- Work instructions:
Each line of the listing that includes "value" should be reported.
*** Block opens ***
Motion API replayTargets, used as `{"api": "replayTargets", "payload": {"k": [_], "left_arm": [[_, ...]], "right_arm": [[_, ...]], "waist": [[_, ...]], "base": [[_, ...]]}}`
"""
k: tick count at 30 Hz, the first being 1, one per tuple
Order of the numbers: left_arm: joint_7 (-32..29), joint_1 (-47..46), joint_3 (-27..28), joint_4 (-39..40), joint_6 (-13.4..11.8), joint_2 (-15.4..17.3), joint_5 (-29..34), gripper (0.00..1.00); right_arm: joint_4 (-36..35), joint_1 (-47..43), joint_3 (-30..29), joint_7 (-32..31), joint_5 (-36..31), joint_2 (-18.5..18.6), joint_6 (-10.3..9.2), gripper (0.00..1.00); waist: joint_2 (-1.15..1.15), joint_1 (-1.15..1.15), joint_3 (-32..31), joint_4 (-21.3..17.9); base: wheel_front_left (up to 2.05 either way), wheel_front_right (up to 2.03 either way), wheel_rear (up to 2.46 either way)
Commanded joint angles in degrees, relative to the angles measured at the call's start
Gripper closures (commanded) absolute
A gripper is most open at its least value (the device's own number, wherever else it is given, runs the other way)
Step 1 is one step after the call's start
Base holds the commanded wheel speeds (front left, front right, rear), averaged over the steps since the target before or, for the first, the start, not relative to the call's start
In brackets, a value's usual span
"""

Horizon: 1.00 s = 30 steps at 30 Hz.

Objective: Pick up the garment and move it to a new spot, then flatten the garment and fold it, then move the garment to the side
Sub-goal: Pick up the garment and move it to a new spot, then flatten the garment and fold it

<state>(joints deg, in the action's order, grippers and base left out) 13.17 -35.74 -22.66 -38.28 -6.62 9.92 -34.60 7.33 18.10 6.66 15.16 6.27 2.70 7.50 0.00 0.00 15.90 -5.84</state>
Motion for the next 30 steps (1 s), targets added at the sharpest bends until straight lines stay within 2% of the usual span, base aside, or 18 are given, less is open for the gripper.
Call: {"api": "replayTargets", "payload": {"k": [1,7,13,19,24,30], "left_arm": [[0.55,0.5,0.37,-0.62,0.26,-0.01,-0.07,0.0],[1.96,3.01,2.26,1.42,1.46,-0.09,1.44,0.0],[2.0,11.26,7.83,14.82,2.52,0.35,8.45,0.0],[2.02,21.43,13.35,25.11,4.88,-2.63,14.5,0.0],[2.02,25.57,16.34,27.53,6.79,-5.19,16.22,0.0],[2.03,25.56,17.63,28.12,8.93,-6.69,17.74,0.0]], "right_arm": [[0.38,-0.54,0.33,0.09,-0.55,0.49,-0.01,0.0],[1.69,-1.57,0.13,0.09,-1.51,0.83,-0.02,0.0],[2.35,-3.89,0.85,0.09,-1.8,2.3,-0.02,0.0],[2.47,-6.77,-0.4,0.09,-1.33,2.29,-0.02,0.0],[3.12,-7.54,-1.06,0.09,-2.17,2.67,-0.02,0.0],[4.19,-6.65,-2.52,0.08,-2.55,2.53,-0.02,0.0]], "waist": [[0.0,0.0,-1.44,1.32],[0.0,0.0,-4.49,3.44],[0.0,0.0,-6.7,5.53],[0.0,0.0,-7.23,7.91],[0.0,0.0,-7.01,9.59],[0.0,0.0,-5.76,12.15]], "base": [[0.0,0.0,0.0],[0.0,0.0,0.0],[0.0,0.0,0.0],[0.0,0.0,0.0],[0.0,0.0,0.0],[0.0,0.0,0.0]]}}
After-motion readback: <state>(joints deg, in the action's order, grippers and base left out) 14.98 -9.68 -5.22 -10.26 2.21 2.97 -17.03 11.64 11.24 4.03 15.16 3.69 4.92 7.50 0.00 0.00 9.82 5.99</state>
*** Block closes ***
- Response area:
A gripper is most open at its least value (the device's own number, wherever else it is given, runs the other way)
In brackets, a value's usual span

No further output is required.